▸ **What is being asked**:
The output must reproduce each line of the data word for word.

>>>>>

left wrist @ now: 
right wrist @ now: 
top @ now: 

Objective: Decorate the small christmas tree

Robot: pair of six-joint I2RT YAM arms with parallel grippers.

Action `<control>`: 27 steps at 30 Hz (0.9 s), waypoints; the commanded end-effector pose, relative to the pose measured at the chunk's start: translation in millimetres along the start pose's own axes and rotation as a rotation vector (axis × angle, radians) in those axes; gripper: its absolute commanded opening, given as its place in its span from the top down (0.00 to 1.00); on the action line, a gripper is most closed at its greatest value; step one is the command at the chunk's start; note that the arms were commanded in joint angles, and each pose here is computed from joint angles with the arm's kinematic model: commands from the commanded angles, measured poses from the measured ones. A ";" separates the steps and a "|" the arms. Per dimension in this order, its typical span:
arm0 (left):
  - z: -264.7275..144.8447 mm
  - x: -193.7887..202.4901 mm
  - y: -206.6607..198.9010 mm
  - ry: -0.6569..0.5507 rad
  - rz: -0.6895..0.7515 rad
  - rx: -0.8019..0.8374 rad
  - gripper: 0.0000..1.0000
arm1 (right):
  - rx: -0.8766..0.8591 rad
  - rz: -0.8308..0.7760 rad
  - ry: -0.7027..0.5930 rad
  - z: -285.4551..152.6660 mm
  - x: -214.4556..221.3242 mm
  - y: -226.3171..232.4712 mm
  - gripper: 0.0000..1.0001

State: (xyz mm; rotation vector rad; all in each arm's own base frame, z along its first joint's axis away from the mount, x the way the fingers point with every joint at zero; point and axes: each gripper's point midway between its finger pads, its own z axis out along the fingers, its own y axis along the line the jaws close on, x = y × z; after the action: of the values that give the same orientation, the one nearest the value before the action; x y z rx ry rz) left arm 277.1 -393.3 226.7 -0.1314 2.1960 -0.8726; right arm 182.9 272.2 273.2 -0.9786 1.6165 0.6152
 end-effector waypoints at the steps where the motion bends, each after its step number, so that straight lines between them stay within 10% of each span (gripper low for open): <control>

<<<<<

▸ **Response area**:
left wrist @ now: 
right wrist @ now: 
top @ now: 

Objective: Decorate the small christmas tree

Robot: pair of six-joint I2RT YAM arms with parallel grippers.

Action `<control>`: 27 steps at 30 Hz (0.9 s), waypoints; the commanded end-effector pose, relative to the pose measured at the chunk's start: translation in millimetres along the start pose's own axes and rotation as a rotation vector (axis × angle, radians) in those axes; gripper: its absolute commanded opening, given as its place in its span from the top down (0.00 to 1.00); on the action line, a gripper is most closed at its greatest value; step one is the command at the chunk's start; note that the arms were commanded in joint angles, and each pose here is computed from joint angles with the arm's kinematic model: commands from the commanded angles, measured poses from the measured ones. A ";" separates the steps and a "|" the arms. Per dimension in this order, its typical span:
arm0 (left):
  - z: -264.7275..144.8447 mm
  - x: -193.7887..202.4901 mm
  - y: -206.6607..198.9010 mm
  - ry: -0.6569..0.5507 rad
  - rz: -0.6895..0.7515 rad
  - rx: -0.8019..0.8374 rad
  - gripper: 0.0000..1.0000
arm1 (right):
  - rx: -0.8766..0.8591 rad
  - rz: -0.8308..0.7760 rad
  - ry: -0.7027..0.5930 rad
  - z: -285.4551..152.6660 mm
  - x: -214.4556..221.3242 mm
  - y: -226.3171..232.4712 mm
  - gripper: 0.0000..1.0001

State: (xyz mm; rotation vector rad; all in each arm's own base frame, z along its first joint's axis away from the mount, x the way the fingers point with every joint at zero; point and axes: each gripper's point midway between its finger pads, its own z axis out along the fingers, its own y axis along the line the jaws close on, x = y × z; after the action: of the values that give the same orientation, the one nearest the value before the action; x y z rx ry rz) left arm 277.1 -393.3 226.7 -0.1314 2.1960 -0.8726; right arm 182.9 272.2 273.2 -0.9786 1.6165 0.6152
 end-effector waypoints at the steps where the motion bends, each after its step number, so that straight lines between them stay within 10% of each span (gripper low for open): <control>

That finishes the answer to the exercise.